_Task to carry out:_ Among the records below, the line containing "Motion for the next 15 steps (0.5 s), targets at" marks the start. Output it and all lines after it exactly.

Data extracted from a collection
►

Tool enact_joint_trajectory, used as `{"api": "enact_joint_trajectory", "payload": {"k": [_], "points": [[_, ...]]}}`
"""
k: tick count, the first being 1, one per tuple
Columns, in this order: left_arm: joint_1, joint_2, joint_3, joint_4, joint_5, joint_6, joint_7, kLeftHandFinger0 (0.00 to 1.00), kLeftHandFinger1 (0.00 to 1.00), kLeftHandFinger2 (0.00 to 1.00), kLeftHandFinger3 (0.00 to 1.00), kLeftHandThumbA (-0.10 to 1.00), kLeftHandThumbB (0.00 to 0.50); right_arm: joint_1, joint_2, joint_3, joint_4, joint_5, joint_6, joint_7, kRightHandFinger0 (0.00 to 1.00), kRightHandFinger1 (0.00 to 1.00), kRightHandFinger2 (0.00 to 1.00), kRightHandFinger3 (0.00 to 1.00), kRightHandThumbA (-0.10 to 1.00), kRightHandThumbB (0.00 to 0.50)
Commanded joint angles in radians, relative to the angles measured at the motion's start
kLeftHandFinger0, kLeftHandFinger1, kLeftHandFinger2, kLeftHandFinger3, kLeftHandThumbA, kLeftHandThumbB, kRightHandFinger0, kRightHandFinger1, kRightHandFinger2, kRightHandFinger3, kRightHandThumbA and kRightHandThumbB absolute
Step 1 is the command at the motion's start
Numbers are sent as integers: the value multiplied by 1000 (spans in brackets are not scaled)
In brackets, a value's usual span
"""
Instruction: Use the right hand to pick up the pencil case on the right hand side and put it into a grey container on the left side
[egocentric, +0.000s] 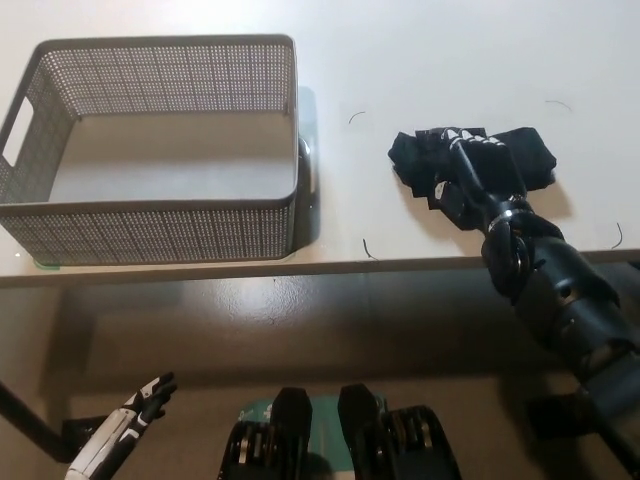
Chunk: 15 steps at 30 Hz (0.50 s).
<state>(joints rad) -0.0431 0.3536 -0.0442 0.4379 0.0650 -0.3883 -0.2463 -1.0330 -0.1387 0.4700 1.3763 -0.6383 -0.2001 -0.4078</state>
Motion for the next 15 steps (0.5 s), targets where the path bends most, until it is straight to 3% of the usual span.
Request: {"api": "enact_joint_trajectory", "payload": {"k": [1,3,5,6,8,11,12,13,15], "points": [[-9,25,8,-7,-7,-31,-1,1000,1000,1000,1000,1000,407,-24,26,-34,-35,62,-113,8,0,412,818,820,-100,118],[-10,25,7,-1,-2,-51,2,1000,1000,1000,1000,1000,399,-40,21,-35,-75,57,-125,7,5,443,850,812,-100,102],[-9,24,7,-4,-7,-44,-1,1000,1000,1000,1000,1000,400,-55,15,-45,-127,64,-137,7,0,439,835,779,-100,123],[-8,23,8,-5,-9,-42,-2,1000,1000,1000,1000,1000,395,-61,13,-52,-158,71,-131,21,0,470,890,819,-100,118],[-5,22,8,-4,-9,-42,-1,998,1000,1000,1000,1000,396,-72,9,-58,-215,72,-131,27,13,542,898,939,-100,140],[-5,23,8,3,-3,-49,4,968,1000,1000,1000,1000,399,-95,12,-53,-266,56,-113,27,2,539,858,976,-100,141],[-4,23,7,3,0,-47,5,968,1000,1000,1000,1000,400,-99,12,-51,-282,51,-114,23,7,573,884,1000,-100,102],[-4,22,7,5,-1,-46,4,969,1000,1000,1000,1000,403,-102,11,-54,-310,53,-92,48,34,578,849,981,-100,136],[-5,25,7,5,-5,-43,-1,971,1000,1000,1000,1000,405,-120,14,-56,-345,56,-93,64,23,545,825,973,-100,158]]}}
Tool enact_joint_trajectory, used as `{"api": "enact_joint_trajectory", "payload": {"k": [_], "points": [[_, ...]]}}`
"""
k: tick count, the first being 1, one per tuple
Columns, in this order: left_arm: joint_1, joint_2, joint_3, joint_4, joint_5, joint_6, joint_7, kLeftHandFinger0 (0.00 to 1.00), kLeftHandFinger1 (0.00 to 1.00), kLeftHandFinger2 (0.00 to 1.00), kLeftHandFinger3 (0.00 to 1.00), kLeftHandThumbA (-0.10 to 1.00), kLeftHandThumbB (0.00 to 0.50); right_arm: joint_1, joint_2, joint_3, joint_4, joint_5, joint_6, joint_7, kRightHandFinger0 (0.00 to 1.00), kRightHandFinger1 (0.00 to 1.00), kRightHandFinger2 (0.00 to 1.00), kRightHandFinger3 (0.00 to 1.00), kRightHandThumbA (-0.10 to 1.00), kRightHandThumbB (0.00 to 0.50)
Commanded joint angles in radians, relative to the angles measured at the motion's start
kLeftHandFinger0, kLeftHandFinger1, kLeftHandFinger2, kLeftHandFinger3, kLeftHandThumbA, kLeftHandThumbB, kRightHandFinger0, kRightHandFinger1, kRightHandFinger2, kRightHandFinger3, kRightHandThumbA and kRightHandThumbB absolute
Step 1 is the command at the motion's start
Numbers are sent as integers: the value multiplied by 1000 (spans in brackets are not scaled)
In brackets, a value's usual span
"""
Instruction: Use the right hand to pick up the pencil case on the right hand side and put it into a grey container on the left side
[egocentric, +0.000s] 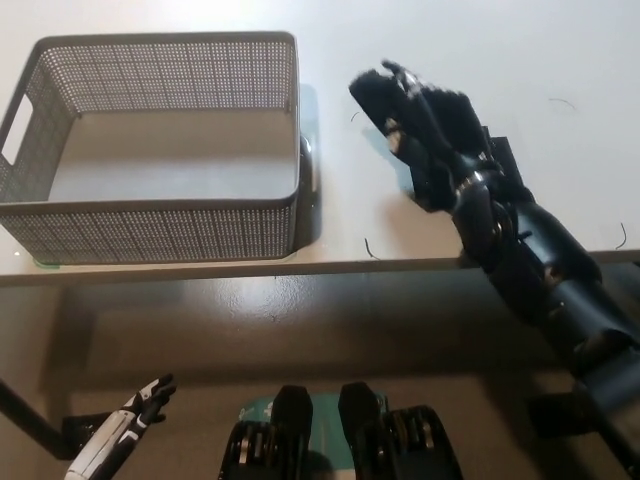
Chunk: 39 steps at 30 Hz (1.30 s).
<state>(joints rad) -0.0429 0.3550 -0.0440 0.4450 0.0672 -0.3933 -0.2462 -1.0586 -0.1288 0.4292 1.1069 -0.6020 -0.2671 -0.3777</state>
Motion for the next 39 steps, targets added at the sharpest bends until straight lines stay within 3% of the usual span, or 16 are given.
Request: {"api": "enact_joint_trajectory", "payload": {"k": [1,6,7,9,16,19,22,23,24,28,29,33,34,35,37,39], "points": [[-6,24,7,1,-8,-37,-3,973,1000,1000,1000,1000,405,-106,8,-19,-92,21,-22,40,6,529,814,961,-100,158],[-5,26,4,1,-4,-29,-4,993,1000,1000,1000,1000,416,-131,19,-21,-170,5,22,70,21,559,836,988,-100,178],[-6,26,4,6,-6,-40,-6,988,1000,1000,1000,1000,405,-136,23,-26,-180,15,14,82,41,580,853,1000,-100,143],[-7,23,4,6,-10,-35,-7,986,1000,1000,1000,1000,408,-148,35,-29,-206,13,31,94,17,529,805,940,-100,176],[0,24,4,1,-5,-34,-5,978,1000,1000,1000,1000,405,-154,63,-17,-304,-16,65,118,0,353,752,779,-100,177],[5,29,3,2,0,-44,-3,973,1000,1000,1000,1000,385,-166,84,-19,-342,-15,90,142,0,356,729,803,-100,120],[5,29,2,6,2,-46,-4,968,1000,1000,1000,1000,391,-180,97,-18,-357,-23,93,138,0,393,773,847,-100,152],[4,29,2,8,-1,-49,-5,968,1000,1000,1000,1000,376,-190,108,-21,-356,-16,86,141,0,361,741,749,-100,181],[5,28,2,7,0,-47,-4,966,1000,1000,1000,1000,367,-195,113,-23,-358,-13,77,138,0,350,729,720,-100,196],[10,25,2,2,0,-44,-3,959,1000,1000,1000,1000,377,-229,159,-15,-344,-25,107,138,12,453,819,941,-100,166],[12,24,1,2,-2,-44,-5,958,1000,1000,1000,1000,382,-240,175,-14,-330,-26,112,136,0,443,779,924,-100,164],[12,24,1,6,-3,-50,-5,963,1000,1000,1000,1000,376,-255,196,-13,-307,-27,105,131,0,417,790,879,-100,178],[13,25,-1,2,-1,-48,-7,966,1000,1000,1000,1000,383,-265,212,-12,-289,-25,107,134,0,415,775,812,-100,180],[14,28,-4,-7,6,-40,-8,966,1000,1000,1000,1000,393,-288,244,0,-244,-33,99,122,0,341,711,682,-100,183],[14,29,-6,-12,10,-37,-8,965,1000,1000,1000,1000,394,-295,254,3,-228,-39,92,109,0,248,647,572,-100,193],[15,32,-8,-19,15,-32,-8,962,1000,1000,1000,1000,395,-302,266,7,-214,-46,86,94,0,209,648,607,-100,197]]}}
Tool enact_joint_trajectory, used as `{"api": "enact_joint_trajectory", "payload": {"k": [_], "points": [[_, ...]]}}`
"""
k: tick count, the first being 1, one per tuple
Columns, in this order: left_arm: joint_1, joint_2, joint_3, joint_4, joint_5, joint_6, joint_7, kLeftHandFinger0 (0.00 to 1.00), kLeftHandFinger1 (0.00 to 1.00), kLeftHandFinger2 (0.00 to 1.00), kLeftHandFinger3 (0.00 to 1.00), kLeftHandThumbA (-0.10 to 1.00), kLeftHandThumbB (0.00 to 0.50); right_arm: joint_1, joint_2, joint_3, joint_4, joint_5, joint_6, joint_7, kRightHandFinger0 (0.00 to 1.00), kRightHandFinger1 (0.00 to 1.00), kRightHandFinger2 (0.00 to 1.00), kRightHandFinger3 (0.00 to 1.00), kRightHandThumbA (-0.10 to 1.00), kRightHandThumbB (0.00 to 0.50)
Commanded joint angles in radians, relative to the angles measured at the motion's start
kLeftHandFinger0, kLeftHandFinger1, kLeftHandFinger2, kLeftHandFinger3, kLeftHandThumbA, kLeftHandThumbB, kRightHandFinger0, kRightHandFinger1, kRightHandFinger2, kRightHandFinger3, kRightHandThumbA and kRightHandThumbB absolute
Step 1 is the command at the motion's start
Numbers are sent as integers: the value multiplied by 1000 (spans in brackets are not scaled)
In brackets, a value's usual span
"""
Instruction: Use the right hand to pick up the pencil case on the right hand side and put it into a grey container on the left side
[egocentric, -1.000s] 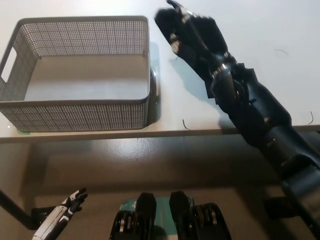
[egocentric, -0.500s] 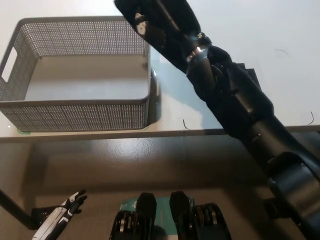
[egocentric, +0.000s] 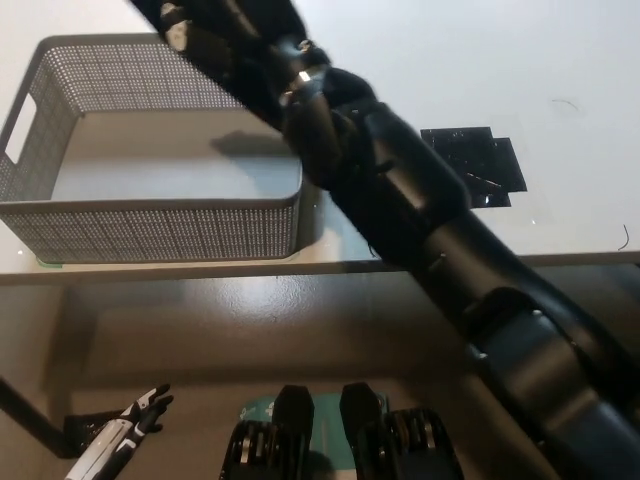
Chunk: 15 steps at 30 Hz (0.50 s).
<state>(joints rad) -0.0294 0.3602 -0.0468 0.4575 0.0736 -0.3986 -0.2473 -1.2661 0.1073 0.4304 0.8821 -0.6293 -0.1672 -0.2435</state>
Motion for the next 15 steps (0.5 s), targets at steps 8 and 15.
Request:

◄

_Solution to this problem:_
Motion for the next 15 steps (0.5 s), targets at steps 8 and 15.
Request:

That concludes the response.